To do → Look through the records below for the line with "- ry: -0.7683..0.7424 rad" and the line with "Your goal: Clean", then return those lines and all lines between, exactly.
== Data supplied
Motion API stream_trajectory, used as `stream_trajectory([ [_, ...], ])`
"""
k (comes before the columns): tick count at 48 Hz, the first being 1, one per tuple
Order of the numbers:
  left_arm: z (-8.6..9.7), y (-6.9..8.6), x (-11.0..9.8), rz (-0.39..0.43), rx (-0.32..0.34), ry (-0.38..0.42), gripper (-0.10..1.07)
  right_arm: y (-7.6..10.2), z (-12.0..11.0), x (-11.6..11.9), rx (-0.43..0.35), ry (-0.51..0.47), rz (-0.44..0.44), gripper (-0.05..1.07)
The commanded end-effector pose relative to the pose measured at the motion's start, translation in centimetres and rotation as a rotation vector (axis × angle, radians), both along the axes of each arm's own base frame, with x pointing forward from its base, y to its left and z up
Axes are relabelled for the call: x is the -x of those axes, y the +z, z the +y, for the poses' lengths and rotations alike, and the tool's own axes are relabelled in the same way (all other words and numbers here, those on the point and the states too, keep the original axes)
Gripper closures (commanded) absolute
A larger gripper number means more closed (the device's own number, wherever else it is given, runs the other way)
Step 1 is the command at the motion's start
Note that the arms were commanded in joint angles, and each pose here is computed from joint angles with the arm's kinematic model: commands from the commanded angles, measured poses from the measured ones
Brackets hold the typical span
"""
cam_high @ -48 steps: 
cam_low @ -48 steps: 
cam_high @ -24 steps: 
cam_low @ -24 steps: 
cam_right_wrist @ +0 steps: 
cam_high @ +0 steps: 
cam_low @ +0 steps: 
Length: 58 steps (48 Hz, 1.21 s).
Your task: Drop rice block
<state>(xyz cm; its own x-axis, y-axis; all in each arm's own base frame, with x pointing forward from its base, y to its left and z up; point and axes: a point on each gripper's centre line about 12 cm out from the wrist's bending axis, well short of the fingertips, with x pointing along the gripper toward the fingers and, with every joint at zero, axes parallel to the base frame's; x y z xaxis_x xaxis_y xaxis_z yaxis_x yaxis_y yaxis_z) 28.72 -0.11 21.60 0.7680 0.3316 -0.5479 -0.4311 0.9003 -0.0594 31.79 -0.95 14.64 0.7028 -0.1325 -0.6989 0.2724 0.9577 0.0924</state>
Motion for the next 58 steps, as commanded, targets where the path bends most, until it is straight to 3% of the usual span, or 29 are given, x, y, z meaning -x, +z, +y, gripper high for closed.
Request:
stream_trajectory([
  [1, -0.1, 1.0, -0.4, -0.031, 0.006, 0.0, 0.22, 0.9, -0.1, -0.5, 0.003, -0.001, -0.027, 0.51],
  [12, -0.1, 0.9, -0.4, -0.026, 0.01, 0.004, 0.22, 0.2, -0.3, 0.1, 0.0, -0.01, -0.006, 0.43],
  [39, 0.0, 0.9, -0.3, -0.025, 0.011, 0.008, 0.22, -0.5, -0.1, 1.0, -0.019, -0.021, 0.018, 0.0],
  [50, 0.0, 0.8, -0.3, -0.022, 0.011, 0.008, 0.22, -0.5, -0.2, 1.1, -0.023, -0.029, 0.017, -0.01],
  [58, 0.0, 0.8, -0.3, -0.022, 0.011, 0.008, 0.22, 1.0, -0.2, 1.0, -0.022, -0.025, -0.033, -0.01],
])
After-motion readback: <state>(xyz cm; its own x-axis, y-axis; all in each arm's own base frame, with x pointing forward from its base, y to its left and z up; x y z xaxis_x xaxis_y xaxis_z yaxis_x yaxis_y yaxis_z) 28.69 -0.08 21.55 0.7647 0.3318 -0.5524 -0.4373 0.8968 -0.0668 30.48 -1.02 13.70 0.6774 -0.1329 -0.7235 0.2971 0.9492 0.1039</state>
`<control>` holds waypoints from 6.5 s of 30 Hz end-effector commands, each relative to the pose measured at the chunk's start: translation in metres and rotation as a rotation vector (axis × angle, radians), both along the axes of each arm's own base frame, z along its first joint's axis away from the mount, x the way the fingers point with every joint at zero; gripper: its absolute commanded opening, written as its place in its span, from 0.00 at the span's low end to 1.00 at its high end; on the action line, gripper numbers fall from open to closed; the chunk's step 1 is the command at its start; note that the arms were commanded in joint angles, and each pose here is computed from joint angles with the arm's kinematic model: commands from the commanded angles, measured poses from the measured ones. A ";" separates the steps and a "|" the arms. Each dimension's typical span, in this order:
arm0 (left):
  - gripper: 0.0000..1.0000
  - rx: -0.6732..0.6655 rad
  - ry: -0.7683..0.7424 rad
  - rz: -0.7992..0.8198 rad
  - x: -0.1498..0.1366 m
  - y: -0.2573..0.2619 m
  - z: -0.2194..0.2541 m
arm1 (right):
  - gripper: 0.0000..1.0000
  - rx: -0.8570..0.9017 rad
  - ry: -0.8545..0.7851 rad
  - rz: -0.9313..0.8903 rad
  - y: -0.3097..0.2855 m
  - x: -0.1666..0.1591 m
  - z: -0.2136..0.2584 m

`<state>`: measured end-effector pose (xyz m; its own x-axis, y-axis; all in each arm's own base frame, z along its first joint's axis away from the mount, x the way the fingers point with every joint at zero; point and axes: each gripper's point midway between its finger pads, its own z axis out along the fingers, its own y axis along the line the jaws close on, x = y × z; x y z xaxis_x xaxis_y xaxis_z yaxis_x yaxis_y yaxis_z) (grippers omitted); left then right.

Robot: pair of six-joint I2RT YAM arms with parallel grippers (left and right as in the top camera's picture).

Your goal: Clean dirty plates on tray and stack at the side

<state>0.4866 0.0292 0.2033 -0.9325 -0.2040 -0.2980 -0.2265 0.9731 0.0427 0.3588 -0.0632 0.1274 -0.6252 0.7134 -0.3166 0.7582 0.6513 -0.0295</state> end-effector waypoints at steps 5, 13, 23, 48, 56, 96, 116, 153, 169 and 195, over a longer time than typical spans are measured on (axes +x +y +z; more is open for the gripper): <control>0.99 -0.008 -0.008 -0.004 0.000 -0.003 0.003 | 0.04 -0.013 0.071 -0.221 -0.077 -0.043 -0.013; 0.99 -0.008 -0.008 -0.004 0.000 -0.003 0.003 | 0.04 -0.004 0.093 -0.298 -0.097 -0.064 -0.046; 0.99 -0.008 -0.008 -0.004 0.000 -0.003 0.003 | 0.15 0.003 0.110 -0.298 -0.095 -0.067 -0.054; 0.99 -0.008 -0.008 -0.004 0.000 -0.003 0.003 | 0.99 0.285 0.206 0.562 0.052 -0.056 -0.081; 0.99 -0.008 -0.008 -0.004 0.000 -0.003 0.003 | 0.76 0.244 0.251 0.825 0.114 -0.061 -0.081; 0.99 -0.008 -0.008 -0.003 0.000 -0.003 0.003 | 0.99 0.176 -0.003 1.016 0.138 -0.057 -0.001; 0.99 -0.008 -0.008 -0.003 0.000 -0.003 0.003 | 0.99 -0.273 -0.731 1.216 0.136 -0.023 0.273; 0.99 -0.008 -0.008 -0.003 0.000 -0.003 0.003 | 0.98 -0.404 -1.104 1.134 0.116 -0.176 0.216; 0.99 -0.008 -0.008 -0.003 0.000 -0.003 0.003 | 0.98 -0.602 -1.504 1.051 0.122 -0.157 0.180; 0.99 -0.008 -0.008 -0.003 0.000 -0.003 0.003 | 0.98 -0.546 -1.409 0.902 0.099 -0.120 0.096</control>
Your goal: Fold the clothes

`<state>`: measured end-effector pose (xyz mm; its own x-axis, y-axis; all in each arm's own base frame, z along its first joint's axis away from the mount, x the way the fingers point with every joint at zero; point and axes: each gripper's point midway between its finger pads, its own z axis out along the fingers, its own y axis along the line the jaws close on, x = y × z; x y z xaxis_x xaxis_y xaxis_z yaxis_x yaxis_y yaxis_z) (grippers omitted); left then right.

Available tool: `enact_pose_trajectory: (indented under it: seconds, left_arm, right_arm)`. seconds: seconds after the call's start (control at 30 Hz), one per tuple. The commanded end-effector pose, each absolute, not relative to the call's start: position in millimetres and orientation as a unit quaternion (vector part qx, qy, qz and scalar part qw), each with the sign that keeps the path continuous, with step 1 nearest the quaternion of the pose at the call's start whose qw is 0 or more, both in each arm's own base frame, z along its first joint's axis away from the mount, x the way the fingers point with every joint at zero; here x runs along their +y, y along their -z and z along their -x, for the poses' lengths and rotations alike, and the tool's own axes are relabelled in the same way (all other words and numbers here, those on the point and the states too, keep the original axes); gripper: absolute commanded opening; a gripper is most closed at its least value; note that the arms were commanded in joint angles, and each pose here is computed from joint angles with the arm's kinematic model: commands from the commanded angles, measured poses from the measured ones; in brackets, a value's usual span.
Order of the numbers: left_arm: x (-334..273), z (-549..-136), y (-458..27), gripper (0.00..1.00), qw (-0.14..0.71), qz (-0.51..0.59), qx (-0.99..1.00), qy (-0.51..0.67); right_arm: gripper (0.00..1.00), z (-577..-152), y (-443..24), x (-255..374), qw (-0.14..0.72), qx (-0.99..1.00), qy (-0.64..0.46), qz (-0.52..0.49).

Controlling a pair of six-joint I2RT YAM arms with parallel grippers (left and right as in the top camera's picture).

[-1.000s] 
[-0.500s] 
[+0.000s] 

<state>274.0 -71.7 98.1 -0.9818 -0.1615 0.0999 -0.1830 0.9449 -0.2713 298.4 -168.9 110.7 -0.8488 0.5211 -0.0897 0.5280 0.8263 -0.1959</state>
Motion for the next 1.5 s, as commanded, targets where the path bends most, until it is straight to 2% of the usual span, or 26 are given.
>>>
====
Your response →
  - ry: -0.7683..0.7424 rad
  - rz: -0.7992..0.8198 rad
  - x: -0.1498..0.1366 m
  - y: -0.2573..0.2619 m
  - z: -0.2194..0.2541 m
arm1 (right):
  - gripper: 0.0000..1.0000
  - rx: -0.8570..0.9017 rad
  - ry: -0.8545..0.7851 rad
  - rz: -0.9313..0.8903 rad
  - y: -0.3097..0.2855 m
  - x: -0.1666..0.1591 m
  - z: -0.2136..0.2584 m

`<state>`: measured end-effector pose (xyz m; its own x-axis, y-axis; all in each arm's own base frame, z along its first joint's axis away from the mount, x the way the fingers point with every joint at zero; point and axes: each gripper's point midway between its finger pads, its own z axis out along the fingers, its own y axis along the line the jaws close on, x = y × z; x y z xaxis_x xaxis_y xaxis_z yaxis_x yaxis_y yaxis_z) (grippers omitted); left then right.

Robot: pair of six-joint I2RT YAM arms with parallel grippers (left and right as in the top camera's picture).

Your goal: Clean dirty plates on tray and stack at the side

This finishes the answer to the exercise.